The adrenaline flow helped, but I was beginning to feel weak and less and less sure of my aim.
As if on cue, he advanced again still yelling. You’re roadkill, asshole.
Now he was in my reduced range. I swiveled in my chair, braced the pistol, called out to him, You’re wrong, Jovan, and fired. Bingo! I got him where I wanted, in the right kneecap. The bastard was on the floor on his good side writhing with pain but managed to squeeze off a burst from the Glock in my general direction.
You’re wasting ammo, Jovan, I told him. If you want to live, slide that Glock along the floor in my direction. You won’t be needing it anymore. I’ll count to three. If you don’t do it, I’ll kill you. ONE—TWO—
Somehow he struggled to his knees and fired again, two rounds this time, more accurately but still missing me. I fired too, one round. Bingo again. I got him in the belly.
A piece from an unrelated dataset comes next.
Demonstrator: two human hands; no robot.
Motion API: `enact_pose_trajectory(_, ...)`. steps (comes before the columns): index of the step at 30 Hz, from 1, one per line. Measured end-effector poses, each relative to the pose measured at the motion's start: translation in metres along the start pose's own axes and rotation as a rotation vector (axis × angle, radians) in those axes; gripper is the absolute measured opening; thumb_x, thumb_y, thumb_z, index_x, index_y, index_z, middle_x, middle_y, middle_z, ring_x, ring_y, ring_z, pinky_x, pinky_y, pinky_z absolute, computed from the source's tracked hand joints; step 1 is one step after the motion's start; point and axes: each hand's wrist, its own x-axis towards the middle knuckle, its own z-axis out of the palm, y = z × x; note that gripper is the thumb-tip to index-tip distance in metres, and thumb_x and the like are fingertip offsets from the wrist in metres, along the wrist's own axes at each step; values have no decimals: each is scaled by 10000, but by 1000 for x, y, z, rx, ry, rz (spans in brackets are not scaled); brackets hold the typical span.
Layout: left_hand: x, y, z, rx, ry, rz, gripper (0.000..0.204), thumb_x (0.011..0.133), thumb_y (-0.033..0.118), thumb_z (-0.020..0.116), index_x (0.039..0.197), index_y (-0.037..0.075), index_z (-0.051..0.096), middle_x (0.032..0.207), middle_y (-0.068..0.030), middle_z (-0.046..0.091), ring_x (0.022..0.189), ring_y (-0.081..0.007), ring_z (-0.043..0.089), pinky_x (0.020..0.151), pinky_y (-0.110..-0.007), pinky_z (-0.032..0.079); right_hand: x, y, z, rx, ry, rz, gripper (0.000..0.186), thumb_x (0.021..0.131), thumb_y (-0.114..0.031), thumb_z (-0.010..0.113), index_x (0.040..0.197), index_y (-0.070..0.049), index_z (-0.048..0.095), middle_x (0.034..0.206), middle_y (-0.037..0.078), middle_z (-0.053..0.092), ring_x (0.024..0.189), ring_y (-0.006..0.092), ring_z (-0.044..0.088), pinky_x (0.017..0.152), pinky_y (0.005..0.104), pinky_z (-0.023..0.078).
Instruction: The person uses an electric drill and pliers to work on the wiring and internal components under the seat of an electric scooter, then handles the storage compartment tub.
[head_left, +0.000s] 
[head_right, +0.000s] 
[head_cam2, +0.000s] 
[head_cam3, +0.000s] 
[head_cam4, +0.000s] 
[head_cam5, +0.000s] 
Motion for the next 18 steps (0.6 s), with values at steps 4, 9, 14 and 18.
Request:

All right, Jovan baby, I said, stomach wounds are bad. You’re going to die. So talk to me. You’re the asshole who makes telephone calls?
So what!
So nothing. You’ve got a nice sense of humor. You’re also the prick wh
o beat up my housekeeper?
The nigger? Yeah, I beat her. Stupid bitch, yelling and screaming.
I don’t know how he mustered the strength, but he sat up and fired again. I’d gotten too confident, exposing my left shoulder, and that’s where his bullet struck. He gave a weird whoop and fired again. So did I. This time he missed. I didn’t. Smack between the eyes. R.I.P., Jovan.
The landline telephone rang. I staggered over, picked up the receiver, and said, Hi Sasha, sorry for the fireworks. Everything’s under control….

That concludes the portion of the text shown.